Records from a data source
┌──
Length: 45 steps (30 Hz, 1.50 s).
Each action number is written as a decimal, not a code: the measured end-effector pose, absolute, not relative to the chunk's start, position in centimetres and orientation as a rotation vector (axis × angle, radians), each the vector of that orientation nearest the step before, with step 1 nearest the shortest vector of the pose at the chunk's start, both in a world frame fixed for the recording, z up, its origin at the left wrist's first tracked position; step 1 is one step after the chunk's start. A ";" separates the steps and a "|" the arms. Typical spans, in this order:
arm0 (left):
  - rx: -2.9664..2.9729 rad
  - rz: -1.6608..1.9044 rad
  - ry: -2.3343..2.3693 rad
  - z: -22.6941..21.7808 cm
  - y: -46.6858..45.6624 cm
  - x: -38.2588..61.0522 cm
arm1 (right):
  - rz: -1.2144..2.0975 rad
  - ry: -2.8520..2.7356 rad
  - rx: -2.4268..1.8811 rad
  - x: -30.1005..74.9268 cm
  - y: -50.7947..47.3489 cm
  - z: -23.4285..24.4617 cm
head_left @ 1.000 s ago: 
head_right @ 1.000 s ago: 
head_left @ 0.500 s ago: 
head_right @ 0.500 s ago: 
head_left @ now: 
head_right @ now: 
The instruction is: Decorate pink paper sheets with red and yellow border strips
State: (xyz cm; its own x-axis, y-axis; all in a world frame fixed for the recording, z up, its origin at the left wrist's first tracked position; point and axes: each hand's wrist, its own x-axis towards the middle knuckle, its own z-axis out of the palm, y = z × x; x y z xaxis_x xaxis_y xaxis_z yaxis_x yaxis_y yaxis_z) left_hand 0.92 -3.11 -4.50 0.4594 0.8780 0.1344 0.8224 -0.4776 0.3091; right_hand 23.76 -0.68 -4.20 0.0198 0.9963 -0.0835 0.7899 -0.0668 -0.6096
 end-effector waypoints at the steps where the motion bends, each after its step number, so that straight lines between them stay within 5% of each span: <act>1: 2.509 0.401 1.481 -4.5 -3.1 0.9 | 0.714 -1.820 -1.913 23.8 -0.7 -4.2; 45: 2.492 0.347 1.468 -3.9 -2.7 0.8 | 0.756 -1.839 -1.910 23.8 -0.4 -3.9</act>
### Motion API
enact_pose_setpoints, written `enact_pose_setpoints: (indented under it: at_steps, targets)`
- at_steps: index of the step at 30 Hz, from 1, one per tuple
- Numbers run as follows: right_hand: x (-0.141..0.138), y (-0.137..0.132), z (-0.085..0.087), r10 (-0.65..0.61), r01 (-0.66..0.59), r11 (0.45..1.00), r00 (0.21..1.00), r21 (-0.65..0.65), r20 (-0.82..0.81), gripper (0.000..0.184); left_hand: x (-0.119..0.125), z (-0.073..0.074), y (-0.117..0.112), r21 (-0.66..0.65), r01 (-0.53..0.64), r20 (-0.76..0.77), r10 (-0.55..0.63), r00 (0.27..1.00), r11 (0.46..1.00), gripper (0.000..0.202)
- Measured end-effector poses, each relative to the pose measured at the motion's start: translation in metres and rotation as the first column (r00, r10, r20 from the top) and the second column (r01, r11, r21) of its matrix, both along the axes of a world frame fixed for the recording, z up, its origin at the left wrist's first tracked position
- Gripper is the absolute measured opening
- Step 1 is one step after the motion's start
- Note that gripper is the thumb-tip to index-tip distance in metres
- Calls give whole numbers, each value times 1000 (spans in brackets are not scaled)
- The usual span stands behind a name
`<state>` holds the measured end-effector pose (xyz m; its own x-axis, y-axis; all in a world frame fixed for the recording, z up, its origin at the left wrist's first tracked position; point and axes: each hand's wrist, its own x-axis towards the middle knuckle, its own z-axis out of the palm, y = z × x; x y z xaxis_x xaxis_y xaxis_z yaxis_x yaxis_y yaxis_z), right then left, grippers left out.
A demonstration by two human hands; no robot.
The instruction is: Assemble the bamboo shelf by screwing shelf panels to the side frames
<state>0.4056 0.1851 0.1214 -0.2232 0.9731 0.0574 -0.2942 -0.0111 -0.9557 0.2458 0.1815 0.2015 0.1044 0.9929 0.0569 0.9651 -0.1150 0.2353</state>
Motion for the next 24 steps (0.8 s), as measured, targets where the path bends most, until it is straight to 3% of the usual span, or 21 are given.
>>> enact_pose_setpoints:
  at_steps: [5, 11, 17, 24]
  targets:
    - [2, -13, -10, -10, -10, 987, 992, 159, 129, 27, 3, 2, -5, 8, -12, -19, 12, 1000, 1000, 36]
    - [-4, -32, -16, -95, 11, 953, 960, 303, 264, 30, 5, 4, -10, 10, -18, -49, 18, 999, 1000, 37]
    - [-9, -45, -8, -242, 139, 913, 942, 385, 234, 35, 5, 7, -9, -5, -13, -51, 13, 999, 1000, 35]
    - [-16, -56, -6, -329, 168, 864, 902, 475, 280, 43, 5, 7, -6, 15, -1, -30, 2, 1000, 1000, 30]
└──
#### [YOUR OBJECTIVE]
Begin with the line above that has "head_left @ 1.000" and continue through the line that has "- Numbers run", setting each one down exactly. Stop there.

#### [YOUR RESPONSE]
head_left @ 1.000 s ago: 
head_right @ 1.000 s ago: 
head_left @ 0.500 s ago: 
head_right @ 0.500 s ago: 
head_left @ now: 
head_right @ now: 
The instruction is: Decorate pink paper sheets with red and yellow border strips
State: (xyz cm; its own x-axis, y-axis; all in a world frame fixed for the recording, z up, its origin at the left wrist's first tracked position; point and axes: each hand's wrist, its own x-axis towards the middle knuckle, its own z-axis out of the palm, y = z × x; x y z xaxis_x xaxis_y xaxis_z yaxis_x yaxis_y yaxis_z) left_hand 0.92 -3.11 -4.50 0.4594 0.8780 0.1344 0.8224 -0.4776 0.3091; right_hand 23.76 -0.68 -4.20 0.0198 0.9963 -0.0835 0.7899 -0.0668 -0.6096
 end-effector waypoints at the steps where the motion bends, each after its step number, so that straight lines between them stay within 5% of each span: <act>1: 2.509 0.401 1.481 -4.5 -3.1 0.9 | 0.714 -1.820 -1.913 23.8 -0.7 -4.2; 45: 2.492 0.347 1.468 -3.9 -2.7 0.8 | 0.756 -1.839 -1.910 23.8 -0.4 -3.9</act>
### Motion API
enact_pose_setpoints, written `enact_pose_setpoints: (indented under it: at_steps, targets)`
- at_steps: index of the step at 30 Hz, from 1, one per tuple
- Numbers run as follows: right_hand: x (-0.141..0.138), y (-0.137..0.132), z (-0.085..0.087), r10 (-0.65..0.61), r01 (-0.66..0.59), r11 (0.45..1.00), r00 (0.21..1.00), r21 (-0.65..0.65), r20 (-0.82..0.81), gripper (0.000..0.184); left_hand: x (-0.119..0.125), z (-0.073..0.074), y (-0.117..0.112), r21 (-0.66..0.65), r01 (-0.53..0.64), r20 (-0.76..0.77), r10 (-0.55..0.63), r00 (0.27..1.00), r11 (0.46..1.00), gripper (0.000..0.202)

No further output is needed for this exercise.